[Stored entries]
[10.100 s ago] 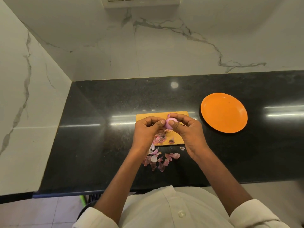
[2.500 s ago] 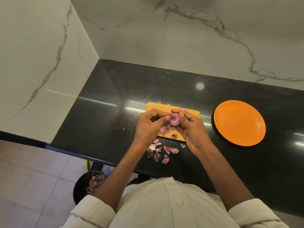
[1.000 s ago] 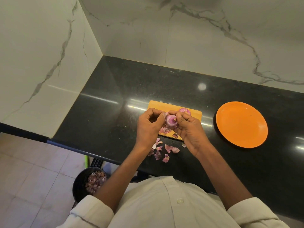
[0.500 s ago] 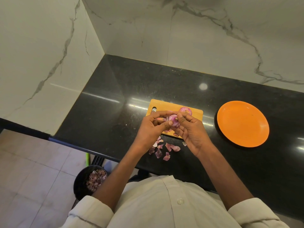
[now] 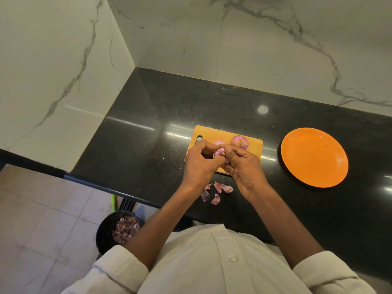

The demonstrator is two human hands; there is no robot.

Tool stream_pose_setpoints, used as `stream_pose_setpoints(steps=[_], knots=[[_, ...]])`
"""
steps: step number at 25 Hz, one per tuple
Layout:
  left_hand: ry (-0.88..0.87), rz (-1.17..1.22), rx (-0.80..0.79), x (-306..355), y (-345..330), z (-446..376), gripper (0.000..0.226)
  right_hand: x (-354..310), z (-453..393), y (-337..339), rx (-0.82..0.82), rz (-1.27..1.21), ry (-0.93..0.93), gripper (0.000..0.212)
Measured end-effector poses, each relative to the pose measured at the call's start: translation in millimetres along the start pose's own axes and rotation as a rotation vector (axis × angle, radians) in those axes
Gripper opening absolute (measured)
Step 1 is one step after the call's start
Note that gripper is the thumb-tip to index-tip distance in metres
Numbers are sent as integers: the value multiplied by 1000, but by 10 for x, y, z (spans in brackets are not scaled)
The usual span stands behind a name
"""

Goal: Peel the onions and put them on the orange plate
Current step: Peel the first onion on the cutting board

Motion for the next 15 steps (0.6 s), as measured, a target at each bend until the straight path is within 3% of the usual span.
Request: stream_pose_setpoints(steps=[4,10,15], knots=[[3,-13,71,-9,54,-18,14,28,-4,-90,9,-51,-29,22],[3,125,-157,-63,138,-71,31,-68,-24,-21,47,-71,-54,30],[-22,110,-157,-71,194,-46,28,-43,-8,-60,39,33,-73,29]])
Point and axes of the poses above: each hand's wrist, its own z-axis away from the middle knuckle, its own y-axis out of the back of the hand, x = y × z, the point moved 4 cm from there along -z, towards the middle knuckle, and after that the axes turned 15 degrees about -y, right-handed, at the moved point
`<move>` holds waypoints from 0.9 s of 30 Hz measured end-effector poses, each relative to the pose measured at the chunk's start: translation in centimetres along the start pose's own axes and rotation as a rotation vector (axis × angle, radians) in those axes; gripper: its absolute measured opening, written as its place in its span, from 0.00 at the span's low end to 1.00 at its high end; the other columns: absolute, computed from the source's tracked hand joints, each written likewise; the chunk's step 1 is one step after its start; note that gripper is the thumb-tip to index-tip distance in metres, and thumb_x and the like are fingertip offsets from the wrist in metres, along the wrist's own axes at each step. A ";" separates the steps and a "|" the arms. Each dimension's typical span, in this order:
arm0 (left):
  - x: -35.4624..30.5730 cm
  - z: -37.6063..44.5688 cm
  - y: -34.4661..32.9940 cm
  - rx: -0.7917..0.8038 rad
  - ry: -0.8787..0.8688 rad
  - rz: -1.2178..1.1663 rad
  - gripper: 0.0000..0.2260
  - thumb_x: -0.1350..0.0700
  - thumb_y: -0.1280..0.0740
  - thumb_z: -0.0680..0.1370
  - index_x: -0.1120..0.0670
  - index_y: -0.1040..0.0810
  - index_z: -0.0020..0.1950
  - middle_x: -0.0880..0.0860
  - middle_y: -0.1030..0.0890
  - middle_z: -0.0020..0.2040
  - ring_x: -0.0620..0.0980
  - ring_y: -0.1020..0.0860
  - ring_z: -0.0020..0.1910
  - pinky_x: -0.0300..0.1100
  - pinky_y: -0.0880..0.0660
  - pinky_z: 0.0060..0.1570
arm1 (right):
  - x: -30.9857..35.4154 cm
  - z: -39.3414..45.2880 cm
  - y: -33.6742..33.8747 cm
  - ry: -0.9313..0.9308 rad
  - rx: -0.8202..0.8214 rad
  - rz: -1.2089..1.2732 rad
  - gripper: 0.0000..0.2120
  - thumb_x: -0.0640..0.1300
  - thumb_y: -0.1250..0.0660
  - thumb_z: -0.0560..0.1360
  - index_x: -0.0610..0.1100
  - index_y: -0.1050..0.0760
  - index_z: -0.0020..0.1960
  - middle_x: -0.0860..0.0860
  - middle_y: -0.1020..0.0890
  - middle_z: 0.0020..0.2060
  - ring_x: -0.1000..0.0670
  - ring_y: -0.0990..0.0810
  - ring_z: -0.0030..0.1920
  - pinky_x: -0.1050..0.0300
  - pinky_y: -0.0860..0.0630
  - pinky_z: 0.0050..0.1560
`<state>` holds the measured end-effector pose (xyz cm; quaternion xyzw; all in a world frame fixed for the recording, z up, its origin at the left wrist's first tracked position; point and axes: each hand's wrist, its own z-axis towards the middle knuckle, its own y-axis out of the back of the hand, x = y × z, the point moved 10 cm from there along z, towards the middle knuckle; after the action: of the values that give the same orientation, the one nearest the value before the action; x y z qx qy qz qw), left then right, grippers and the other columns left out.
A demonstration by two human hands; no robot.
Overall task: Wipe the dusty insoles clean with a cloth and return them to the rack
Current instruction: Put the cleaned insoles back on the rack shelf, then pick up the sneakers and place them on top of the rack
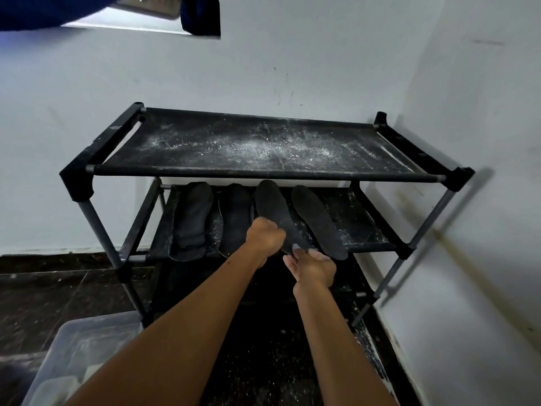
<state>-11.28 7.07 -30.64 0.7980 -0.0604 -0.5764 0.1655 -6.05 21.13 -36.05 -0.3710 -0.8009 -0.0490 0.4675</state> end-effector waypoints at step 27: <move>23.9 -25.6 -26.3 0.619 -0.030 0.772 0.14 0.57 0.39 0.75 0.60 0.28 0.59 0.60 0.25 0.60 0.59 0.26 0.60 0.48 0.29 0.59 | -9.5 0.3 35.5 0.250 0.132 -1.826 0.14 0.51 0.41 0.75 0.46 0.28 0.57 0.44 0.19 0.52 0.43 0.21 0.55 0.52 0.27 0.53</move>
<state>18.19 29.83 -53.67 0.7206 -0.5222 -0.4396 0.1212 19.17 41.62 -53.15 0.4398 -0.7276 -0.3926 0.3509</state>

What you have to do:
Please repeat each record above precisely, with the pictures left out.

Solved exercise:
[10.100 s ago] 
[2.500 s ago] 
[1.000 s ago] 
[0.500 s ago] 
[now] 

The demonstrator is two human hands; there is no robot.

Tool stream_pose_setpoints, used as `stream_pose_setpoints(steps=[_], knots=[[_, ...]])`
"""
steps: step number at 25 Hz, one per tuple
Layout:
  left_hand: ry (-0.88..0.87), rz (-1.17..1.22), rx (-0.80..0.79), x (-306..355), y (-345..330), z (-446..376), gripper (0.000..0.226)
  right_hand: x (-354..310), z (-453..393), y (-337..339), rx (-0.82..0.82), rz (-1.27..1.21), ry (-0.93..0.93), gripper (0.000..0.212)
Measured end-effector poses, each relative to the pose measured at the call's start: translation in millimetres along the start pose's own axes and rotation as a rotation vector (axis × angle, radians) in those axes
Gripper opening absolute (measured)
Step 1 is one step after the call's start
Note that gripper is the thumb-tip to index-tip distance in metres
Numbers are sent as integers: the value multiplied by 1000, but by 10 for x, y, z (spans in brackets are not scaled)
The usual span stands behind a name
"""

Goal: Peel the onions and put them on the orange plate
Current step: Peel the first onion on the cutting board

Motion for the next 15 steps (0.6 s), as measured, a target at each bend until the straight path is within 3% of the usual span.
Request: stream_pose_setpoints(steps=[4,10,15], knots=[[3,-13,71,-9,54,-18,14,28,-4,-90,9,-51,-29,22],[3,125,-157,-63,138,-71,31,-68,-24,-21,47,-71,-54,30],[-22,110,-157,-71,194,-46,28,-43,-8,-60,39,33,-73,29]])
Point and axes of the poses above: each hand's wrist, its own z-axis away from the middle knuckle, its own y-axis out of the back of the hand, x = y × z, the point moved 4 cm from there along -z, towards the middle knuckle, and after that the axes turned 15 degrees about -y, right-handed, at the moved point
`<move>` holds waypoints from 0.9 s of 30 Hz measured end-effector poses, each relative to the pose measured at the chunk's start: translation in centimetres along the start pose's own axes and rotation as a rotation vector (axis × angle, radians) in those axes; gripper: its absolute measured opening, written as its place in its span, from 0.00 at the span's low end to 1.00 at its high end; the other columns: absolute, computed from the source's tracked hand joints, each written likewise; the chunk's step 1 is one step after its start; note that gripper is the thumb-tip to index-tip distance in metres, and thumb_x and the like are fingertip offsets from the wrist in metres, along the wrist's own axes at each step. A ";" separates the steps and a "|" the arms. Each dimension's typical span, in this order:
arm0 (left):
  - x: -35.4624..30.5730 cm
  - z: -37.6063..44.5688 cm
  - y: -34.4661..32.9940 cm
  - rx: -0.7917..0.8038 rad
  - ry: -0.8787..0.8688 rad
  - rz: -1.2178..1.1663 rad
  - gripper: 0.0000..0.2260
  - thumb_x: -0.1350..0.0700
  - thumb_y: -0.1280..0.0740
  - thumb_z: -0.0680..0.1370
  - index_x: -0.1120..0.0670
  - index_y: -0.1040..0.0810
  - index_z: -0.0020..0.1950
  - middle_x: -0.0880..0.0860
  - middle_y: -0.1030..0.0890
  - middle_z: -0.0020..0.2040
  - ring_x: -0.0620..0.0980
  - ring_y: -0.1020..0.0860
  - ring_z: -0.0020..0.1910
  - pinky_x: -0.0300..0.1100
  - pinky_y: -0.0880..0.0660
  - pinky_z: 0.0060..0.1570
arm1 (right):
  - x: -30.9857..35.4154 cm
  - z: -39.3414..45.2880 cm
  - y: -33.6742..33.8747 cm
  - ry: -0.9313..0.9308 rad
  - rx: -0.8202..0.8214 rad
  - rz: -1.2089..1.2732 rad
  - gripper: 0.0000..0.2120
  - thumb_x: -0.0640..0.1300
  - thumb_y: -0.1250..0.0660
  - thumb_z: -0.0560..0.1360
  - index_x: -0.0610..0.1100
  - index_y: -0.1050..0.0760
  - index_z: -0.0020..0.1960
  - middle_x: -0.0860..0.0860
  - middle_y: -0.1020..0.0890
  - middle_z: 0.0020..0.2060
  - ring_x: -0.1000..0.0670
  - ring_y: -0.0990..0.0810
  - ring_z: -0.0030..0.1920
  - pinky_x: -0.1050..0.0300
  - pinky_y: -0.0860..0.0630
  - pinky_z: 0.0050..0.1560
`<state>` holds the measured end-effector pose (xyz cm; quaternion xyzw; all in a world frame fixed for the recording, z up, its origin at the left wrist's first tracked position; point and axes: each hand's wrist, its own z-axis towards the middle knuckle, its own y-axis out of the back of the hand, x = y × z, the point moved 10 cm from there along z, towards the middle knuckle; after the action: of the values that give the same orientation, the one nearest the value before the action; x y z qx qy qz qw), left then right, grippers and the other columns left out.
A demonstration by two human hands; no robot.
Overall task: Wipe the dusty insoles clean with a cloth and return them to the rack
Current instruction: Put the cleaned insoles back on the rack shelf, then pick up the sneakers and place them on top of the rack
<state>-11.28 7.07 -30.64 0.7980 -0.0604 -0.5764 0.1655 -6.05 21.13 -36.05 -0.3710 -0.8009 -0.0490 0.4675</state> end-effector waypoints at step 27: <move>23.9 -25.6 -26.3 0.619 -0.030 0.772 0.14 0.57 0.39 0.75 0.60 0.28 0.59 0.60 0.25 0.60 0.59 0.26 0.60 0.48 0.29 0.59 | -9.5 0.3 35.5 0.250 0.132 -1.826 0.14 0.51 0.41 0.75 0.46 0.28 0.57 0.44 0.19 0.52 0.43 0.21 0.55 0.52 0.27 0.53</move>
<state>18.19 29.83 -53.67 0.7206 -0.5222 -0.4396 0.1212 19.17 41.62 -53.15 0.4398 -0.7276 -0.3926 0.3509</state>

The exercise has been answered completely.